A year ago, Mapbox, the open-source based map provider that competes against the likes of Google and Here for B2B deals for customized and in-app maps, raised one of the biggest rounds ever for a mapping startup. And as it continues to grow out its existing business (which serves customers like Foursquare, Mapquest, Pinterest, Instacart and others), Mapbox is also taking its ambitions into a higher gear. Today the startup is unveiling Mapbox Drive, a new version of its mapping data designed for use in cars equipped with autonomous navigation capabilities.
Mapbox’s CEO and founder, Eric Gundersen, tells me that the company is very close already on a deal with a car company to use Mapbox Drive in its vehicles, and says that the opportunity more generally is a big one. That is underscored not just by the acquisition of Here by a car consortium, but the investments made by companies like Toyota, VW and GM not just to build their own autonomous car fleets, but also to partner up with some of the most likely users of those vehicles: on-demand transportation companies.

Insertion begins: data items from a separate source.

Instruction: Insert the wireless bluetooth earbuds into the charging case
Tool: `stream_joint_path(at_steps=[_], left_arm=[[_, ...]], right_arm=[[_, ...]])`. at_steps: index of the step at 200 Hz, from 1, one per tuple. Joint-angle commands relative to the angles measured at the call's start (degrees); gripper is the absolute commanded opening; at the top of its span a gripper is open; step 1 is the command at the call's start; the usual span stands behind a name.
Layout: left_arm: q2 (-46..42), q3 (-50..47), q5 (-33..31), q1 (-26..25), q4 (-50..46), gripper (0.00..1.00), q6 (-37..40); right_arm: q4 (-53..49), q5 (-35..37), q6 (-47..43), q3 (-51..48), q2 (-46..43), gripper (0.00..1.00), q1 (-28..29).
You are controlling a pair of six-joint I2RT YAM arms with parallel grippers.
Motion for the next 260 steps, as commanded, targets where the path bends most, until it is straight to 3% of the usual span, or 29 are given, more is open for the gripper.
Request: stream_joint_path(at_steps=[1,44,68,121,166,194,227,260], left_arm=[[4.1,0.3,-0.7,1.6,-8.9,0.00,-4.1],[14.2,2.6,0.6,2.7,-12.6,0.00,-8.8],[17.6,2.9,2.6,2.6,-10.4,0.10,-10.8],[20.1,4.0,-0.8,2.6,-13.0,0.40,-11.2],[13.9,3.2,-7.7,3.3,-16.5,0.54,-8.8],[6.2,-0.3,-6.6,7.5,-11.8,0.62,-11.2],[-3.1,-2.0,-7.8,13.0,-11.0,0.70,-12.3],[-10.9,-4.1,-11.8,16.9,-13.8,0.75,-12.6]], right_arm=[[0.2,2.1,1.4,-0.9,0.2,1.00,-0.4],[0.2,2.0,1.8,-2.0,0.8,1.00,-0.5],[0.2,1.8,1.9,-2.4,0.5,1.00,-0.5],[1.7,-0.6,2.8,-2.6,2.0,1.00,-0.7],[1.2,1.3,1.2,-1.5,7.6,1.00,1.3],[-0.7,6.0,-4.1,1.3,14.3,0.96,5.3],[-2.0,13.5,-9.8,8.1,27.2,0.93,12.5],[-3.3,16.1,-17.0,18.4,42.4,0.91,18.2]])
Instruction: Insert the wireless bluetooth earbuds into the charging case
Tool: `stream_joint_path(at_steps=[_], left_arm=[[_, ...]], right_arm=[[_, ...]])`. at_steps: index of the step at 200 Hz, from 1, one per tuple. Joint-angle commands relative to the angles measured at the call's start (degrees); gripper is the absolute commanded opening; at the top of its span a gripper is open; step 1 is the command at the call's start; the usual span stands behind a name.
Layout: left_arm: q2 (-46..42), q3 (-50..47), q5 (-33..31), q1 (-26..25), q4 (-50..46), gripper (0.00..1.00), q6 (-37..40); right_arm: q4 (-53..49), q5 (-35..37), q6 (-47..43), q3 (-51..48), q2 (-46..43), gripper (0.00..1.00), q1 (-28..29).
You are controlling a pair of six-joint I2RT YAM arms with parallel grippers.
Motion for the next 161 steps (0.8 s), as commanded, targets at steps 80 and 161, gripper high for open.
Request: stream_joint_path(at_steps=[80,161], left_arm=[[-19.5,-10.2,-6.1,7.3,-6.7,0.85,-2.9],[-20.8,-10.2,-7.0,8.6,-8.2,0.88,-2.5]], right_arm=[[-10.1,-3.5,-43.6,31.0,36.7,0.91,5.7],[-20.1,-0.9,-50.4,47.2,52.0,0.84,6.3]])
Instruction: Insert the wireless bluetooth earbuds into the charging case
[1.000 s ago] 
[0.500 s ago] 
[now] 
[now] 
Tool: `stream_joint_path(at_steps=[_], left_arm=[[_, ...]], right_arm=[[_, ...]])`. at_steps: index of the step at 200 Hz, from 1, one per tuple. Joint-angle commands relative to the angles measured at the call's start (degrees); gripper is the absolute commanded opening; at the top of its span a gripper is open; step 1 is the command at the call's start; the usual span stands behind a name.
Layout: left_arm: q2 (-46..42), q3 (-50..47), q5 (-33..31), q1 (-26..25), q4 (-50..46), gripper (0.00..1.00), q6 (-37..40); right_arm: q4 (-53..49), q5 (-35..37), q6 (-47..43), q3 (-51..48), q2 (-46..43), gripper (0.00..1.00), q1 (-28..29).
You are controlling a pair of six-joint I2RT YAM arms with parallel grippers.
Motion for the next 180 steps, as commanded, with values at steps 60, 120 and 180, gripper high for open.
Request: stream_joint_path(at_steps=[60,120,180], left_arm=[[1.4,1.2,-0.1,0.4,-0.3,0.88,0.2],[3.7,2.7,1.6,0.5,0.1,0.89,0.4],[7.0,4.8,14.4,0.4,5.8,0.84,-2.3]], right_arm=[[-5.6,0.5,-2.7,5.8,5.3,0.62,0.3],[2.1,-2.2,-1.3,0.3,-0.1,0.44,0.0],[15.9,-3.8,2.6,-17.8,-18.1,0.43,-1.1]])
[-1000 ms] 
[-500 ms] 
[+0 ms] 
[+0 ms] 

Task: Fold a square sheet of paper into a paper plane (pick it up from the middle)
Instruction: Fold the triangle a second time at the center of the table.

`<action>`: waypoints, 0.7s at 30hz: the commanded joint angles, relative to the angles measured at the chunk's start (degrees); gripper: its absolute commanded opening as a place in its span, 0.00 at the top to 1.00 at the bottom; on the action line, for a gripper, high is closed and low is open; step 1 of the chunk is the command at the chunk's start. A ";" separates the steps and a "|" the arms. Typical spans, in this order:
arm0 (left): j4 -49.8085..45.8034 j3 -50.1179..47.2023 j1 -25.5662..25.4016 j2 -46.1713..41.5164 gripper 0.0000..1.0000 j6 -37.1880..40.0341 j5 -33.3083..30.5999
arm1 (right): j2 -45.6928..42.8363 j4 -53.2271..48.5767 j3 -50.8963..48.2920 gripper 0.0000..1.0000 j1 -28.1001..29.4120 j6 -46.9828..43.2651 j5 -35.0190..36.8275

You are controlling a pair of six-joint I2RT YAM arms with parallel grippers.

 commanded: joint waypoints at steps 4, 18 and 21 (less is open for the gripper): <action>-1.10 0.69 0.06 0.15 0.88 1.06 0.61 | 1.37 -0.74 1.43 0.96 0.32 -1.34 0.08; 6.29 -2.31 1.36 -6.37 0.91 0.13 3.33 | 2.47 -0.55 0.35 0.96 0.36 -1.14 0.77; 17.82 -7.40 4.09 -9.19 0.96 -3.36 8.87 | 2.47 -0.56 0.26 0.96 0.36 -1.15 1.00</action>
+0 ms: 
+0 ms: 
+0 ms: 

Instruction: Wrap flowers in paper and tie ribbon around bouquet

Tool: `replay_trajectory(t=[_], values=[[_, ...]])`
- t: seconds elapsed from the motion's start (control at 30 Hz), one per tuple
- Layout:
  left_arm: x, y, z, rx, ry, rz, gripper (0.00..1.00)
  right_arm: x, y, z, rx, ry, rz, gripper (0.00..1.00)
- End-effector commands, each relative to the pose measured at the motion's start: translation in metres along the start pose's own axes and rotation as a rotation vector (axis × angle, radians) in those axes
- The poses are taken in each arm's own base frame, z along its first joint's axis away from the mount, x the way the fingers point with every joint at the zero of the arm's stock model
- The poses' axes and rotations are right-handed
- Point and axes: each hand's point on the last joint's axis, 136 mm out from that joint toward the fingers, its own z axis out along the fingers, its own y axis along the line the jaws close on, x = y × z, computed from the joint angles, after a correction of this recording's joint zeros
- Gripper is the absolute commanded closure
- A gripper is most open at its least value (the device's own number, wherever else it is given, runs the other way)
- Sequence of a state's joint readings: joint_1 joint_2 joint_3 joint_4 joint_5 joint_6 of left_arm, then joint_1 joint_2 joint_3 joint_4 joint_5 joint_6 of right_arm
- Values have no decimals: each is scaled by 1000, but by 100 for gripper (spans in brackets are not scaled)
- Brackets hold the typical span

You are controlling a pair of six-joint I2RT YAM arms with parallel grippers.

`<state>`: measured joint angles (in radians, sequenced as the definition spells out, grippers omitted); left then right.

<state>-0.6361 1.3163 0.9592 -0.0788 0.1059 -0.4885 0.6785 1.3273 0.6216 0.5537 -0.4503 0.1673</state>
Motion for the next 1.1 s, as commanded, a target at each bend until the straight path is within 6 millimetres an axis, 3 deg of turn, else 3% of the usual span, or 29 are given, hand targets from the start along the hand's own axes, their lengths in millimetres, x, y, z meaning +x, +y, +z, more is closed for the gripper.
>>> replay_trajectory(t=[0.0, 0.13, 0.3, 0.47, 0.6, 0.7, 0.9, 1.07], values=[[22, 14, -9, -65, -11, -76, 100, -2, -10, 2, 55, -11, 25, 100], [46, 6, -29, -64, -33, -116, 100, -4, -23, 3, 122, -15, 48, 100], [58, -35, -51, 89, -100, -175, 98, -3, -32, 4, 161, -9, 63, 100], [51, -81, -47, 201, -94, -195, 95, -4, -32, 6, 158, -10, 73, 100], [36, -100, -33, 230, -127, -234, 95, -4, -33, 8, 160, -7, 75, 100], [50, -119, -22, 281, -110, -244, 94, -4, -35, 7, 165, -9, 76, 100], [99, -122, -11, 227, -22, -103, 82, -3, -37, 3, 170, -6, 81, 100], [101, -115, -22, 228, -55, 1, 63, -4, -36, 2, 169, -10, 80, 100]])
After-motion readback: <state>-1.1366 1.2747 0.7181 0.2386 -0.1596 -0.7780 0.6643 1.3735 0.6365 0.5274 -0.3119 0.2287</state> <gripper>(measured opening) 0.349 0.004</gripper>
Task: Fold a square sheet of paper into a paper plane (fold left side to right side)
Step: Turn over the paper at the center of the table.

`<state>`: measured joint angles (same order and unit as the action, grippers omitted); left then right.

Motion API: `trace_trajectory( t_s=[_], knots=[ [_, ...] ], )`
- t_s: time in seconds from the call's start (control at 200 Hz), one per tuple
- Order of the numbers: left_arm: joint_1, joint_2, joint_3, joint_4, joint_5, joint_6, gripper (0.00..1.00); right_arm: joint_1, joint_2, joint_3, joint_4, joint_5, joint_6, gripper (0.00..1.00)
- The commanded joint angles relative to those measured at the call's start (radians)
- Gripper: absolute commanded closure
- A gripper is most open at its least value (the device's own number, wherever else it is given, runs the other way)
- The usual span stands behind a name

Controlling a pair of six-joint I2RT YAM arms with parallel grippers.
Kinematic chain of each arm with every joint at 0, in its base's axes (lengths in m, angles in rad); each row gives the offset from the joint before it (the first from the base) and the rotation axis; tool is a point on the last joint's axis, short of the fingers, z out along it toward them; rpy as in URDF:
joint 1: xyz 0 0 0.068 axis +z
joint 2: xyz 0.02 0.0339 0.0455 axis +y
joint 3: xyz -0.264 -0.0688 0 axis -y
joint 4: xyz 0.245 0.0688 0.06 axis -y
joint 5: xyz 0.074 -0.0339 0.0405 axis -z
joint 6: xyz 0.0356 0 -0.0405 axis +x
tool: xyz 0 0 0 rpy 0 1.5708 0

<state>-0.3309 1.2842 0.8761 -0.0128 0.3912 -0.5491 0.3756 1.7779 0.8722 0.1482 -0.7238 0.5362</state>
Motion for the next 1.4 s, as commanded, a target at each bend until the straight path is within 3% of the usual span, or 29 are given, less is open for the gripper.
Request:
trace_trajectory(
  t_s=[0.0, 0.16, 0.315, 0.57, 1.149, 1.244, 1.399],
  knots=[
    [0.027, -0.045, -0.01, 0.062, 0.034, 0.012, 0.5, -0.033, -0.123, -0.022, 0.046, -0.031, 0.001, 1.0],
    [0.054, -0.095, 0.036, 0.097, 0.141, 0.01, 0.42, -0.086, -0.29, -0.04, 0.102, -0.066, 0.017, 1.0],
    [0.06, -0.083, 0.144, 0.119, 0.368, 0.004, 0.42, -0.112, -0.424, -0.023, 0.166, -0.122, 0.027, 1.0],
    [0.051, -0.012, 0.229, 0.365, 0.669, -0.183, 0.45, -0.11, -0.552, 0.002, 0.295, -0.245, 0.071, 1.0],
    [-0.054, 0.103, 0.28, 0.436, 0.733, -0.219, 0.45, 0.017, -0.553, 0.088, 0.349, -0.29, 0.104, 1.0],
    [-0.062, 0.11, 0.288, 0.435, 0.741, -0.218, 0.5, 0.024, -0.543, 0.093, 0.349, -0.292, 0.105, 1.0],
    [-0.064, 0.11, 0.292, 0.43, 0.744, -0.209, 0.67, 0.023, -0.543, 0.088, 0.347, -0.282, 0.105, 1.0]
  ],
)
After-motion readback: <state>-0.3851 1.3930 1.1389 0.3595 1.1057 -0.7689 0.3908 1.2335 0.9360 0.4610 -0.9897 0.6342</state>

“All car companies now want to take a software-first approach,” he says, as they invest more into what the future car will look like. “They have been trying to build up external expertise.”
Recent research from Chetan Sharma indicated that in the first quarter of 2016, 69% of new cellular accounts came not from smartphones but from cars, tablets and IoT devices.
That’s a sign of how things are shifting, but it also signals the importance of people actually getting good and useful content, lest they assume the services are not worth having otherwise. In cars, that will come down to things like maps.
Mapbox Drive will include navigation data that incorporates real-world driving conditions; an ADAS map with centerlines and topology for autonomous vehicles (level 3 and level 4); and real-time traffic conditions. As with the original Mapbox SDK, the idea here is that the startup is using raw data from Open Street Map, and is then making it more unique and useful by ingesting and updating data, at the same time that it is providing it to customers.
That is to say, the company is using sensors on cars (and phones and whatever else is using Mapbox apps) to pick up more location information, when then gets anonymised and used to keep its maps as accurate as possible.
This is already a large operation for the company. Gunderson tells me that last week the company covered 100 million miles of telemetry data for its maps, and has been collecting data (just location, not identification, data) for the last 18 months.
And notably, Mapbox’s approach is potentially disruptive to older, incumbent mapping providers who have not traditionally picked up location data from sensors, but from the costly process of using vehicles that comb roads and record them, alongside purchasing satellite imagery.